■ Action item
Having read the entries, repeat all of them exactly.

━━━━

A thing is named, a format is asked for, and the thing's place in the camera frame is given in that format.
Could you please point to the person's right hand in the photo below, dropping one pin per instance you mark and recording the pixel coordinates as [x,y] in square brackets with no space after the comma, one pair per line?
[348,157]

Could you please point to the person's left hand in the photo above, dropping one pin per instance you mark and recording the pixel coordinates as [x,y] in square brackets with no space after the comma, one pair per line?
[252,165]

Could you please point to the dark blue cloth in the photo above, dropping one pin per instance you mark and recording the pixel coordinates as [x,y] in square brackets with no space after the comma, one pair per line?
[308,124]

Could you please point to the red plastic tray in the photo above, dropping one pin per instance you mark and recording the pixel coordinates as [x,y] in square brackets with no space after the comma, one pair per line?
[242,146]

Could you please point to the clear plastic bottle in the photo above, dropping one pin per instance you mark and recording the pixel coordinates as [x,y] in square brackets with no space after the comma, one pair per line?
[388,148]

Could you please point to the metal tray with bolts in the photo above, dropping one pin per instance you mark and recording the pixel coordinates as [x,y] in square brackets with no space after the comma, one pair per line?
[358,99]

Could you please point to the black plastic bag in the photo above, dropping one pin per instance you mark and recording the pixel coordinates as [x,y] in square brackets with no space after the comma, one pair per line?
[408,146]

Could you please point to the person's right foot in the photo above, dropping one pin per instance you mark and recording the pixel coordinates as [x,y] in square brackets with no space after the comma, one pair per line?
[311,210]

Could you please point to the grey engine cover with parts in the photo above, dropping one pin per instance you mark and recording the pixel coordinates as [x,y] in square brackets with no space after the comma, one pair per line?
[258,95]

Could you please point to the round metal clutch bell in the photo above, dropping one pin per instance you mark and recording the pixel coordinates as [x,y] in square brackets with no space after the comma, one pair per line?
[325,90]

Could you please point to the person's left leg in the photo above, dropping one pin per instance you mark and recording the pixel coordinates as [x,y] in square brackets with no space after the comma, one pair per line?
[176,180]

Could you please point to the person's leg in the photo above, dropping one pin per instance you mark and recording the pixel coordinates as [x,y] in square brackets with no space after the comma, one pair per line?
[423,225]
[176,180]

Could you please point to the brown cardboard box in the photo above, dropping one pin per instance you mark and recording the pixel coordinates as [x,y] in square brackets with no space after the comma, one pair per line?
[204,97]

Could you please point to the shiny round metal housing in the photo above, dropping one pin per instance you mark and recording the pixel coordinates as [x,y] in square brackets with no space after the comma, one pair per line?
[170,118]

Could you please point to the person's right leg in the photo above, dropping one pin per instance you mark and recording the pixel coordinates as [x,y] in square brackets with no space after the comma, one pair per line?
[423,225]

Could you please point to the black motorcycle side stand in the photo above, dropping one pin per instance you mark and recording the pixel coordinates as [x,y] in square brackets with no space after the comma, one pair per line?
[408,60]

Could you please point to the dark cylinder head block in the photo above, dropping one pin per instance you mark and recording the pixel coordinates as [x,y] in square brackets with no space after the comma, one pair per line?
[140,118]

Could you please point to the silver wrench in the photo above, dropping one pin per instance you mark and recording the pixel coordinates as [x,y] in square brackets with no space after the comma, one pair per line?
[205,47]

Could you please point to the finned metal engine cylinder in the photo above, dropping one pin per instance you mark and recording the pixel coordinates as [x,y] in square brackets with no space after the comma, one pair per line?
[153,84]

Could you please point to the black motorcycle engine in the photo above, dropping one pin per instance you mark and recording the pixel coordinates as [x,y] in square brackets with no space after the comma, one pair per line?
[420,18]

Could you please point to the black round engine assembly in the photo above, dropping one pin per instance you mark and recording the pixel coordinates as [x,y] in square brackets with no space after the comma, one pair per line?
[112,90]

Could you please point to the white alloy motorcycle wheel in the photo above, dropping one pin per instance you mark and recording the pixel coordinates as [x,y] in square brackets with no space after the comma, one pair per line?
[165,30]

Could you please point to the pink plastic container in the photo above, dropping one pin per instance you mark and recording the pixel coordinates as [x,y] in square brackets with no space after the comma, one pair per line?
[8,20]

━━━━

■ Task output
A thing is named, a format is asked for, and the thing's place in the camera frame is given in that format.
Could you please point to the person's right hand in the photo below, dropping one pin per instance you mark and recording the pixel coordinates as [x,y] in square brackets with no space after the comma, one pair per line?
[348,157]

Could you please point to the person's left hand in the photo above, dropping one pin per instance you mark and recording the pixel coordinates as [x,y] in square brackets with no space after the comma, one pair per line?
[252,165]

Could you please point to the dark blue cloth in the photo above, dropping one pin per instance you mark and recording the pixel coordinates as [x,y] in square brackets with no space after the comma, one pair per line?
[308,124]

Could you please point to the red plastic tray in the photo above, dropping one pin per instance you mark and recording the pixel coordinates as [x,y] in square brackets with no space after the comma, one pair per line?
[242,146]

Could you please point to the clear plastic bottle in the photo above, dropping one pin per instance you mark and recording the pixel coordinates as [x,y] in square brackets with no space after the comma, one pair per line?
[388,148]

Could you please point to the metal tray with bolts in the photo above, dropping one pin per instance you mark and recording the pixel coordinates as [x,y] in square brackets with no space after the comma, one pair per line?
[358,99]

Could you please point to the black plastic bag in the photo above, dropping one pin per instance you mark and recording the pixel coordinates as [x,y] in square brackets with no space after the comma, one pair per line?
[408,146]

Could you please point to the person's right foot in the photo above, dropping one pin per instance you mark and recording the pixel coordinates as [x,y] in square brackets with no space after the comma, one pair per line?
[311,210]

Could you please point to the grey engine cover with parts in the photo above, dropping one pin per instance you mark and recording the pixel coordinates as [x,y] in square brackets with no space after the comma, one pair per line?
[258,95]

Could you please point to the round metal clutch bell in the photo above, dropping one pin per instance you mark and recording the pixel coordinates as [x,y] in square brackets with no space after the comma, one pair per line?
[325,90]

Could you please point to the person's left leg in the photo above, dropping one pin per instance you mark and recording the pixel coordinates as [x,y] in square brackets with no space after the comma, one pair per line?
[176,180]

Could you please point to the person's leg in the photo above, dropping one pin per instance you mark and recording the pixel coordinates as [x,y] in square brackets with no space after the comma, one pair per line?
[423,225]
[176,180]

Could you please point to the brown cardboard box in the photo above, dropping one pin per instance you mark and recording the pixel coordinates as [x,y] in square brackets with no space after the comma, one pair per line?
[204,97]

Could you please point to the shiny round metal housing in the photo above, dropping one pin per instance you mark and recording the pixel coordinates as [x,y] in square brackets with no space after the comma, one pair per line?
[170,118]

Could you please point to the person's right leg in the photo above, dropping one pin per instance you mark and recording the pixel coordinates as [x,y] in square brackets with no space after the comma, one pair per line?
[423,225]

Could you please point to the black motorcycle side stand in the photo above, dropping one pin per instance you mark and recording the pixel coordinates as [x,y] in square brackets with no space after the comma, one pair per line?
[408,60]

Could you please point to the dark cylinder head block in the photo above, dropping one pin per instance you mark and recording the pixel coordinates as [x,y] in square brackets with no space after the comma, one pair per line?
[140,118]

Could you please point to the silver wrench in the photo above, dropping one pin per instance you mark and recording the pixel coordinates as [x,y] in square brackets with no space after the comma, one pair per line?
[205,47]

Could you please point to the finned metal engine cylinder in the photo above, dropping one pin per instance you mark and recording the pixel coordinates as [x,y] in square brackets with no space after the comma, one pair per line?
[153,84]

Could you please point to the black motorcycle engine in the photo above, dropping one pin per instance you mark and recording the pixel coordinates as [x,y] in square brackets with no space after the comma, one pair per line?
[420,18]

Could you please point to the black round engine assembly in the photo above, dropping one pin per instance you mark and recording the pixel coordinates as [x,y] in square brackets with no space after the comma, one pair per line?
[112,90]

Could you please point to the white alloy motorcycle wheel in the photo above, dropping one pin per instance you mark and recording the pixel coordinates as [x,y] in square brackets with no space after the comma, one pair per line?
[165,30]

Could you please point to the pink plastic container in the photo above, dropping one pin per instance you mark and recording the pixel coordinates as [x,y] in square brackets with no space after the comma, one pair per line?
[8,20]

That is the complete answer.